{ \begin{tabular}{c|cccc} $x$ & 1 & 2 & 3 & 4 \\ \hline $P(X=x)$ & C & $c^2$ & $c^2 + C$ & $3c^2 + 2c$ \end{tabular} \}$(i) Obtain The Value Of ${$c\$}$.Hence, Rewrite The Probability Distribution.(ii) Obtain The Mean And Variance Of
=====================================================
Introduction
Probability distribution is a fundamental concept in statistics and probability theory. It is a function that describes the probability of each possible outcome in a random experiment. In this article, we will discuss a specific probability distribution and its properties.
Given Probability Distribution
The given probability distribution is:
1 | 2 | 3 | 4 | |
---|---|---|---|---|
Obtaining the Value of
To obtain the value of , we need to use the fact that the sum of probabilities of all possible outcomes is equal to 1.
Substituting the given probabilities, we get:
Simplifying the equation, we get:
Solving the quadratic equation, we get:
Since represents a probability, it must be a positive value. Therefore, we take .
Rewriting the Probability Distribution
Now that we have obtained the value of , we can rewrite the probability distribution as:
1 | 2 | 3 | 4 | |
---|---|---|---|---|
Obtaining the Mean
The mean of a discrete random variable is given by:
Substituting the values, we get:
Simplifying the expression, we get:
Obtaining the Variance
The variance of a discrete random variable is given by:
Substituting the values, we get:
Simplifying the expression, we get:
In conclusion, we have obtained the value of as and rewritten the probability distribution. We have also obtained the mean and variance of the random variable .
=====================================================
Introduction
In our previous article, we discussed a specific probability distribution and its properties. In this article, we will answer some frequently asked questions related to probability distribution and its properties.
Q: What is a probability distribution?
A: A probability distribution is a function that describes the probability of each possible outcome in a random experiment.
Q: What are the properties of a probability distribution?
A: The properties of a probability distribution are:
- The sum of probabilities of all possible outcomes is equal to 1.
- The probability of each outcome is between 0 and 1.
- The probability of an outcome is non-negative.
Q: How do you calculate the mean of a probability distribution?
A: The mean of a probability distribution is calculated using the formula:
where is the value of the random variable and is the probability of that value.
Q: How do you calculate the variance of a probability distribution?
A: The variance of a probability distribution is calculated using the formula:
where is the value of the random variable, is the mean, and is the probability of that value.

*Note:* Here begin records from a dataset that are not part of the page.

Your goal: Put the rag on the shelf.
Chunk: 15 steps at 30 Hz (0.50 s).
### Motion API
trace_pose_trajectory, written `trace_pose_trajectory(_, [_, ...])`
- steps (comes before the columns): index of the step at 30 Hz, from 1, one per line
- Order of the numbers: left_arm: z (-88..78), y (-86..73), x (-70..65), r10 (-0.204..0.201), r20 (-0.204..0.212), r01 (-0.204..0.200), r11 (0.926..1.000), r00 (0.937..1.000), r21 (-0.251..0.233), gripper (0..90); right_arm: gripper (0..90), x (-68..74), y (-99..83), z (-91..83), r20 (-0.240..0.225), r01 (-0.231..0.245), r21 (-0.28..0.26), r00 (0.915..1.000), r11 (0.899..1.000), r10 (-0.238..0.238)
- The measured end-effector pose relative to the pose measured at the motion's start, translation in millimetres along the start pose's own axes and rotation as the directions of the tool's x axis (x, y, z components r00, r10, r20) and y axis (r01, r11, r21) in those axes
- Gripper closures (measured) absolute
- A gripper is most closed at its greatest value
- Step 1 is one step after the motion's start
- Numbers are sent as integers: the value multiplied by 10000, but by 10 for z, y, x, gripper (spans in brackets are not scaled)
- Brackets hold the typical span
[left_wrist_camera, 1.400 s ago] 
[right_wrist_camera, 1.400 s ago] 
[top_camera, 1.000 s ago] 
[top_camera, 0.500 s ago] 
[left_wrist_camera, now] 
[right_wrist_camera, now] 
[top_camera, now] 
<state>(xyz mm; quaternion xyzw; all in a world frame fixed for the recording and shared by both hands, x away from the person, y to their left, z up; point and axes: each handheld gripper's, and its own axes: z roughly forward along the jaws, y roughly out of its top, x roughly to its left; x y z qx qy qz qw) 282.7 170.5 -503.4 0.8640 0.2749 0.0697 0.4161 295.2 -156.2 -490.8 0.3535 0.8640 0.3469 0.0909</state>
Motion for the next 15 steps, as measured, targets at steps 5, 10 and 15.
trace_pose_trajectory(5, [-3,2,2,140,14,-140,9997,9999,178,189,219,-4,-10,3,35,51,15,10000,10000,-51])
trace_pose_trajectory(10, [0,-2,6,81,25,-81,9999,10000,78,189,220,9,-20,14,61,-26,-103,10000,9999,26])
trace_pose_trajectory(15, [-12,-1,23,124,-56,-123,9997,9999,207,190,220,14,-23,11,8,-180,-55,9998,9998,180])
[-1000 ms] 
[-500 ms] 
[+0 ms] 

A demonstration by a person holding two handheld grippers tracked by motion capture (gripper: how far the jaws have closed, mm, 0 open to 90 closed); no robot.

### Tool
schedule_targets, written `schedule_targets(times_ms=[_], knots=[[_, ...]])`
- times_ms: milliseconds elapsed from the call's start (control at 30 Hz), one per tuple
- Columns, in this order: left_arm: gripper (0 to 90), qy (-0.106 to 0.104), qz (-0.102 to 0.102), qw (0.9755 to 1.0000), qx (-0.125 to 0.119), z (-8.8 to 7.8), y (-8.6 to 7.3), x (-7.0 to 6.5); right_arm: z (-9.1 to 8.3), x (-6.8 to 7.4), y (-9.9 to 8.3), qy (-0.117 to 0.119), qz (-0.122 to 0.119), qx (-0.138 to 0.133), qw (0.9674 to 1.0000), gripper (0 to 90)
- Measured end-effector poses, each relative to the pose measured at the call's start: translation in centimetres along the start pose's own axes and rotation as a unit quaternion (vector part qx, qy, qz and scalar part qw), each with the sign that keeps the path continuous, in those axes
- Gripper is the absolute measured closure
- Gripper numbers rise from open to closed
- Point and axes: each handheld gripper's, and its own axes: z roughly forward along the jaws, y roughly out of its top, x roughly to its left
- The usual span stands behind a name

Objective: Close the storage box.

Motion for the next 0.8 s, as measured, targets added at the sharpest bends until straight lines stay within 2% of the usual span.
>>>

Q: What is the difference between mean and variance?
A: The mean is a measure of the central tendency of a probability distribution, while the variance is a measure of the spread or dispersion of the distribution.
Q: How do you determine the type of probability distribution?
A: The type of probability distribution can be determined by the shape of the distribution, the number of parameters, and the type of data. Some common types of probability distributions include:
- Discrete uniform distribution
- Continuous uniform distribution
- Binomial distribution
- Poisson distribution
- Normal distribution
Q: What is the importance of probability distribution in real-life applications?
A: Probability distribution is used in many real-life applications, including:
- Insurance: to calculate the probability of an event occurring and the associated cost
- Finance: to calculate the probability of a stock price movement and the associated risk
- Engineering: to calculate the probability of a system failure and the associated risk
- Medicine: to calculate the probability of a disease occurring and the associated risk
Q: How do you interpret the results of a probability distribution?
A: The results of a probability distribution can be interpreted in the following ways:
- The probability of an event occurring can be used to make decisions
- The mean and variance can be used to understand the central tendency and spread of the distribution
- The shape of the distribution can be used to understand the type of data and the associated risk
In conclusion, probability distribution is a fundamental concept in statistics and probability theory. It is used to describe the probability of each possible outcome in a random experiment. The properties of a probability distribution, such as the mean and variance, can be used to understand the central tendency and spread of the distribution. The type of probability distribution can be determined by the shape of the distribution, the number of parameters, and the type of data. Probability distribution is used in many real-life applications, including insurance, finance, engineering, and medicine.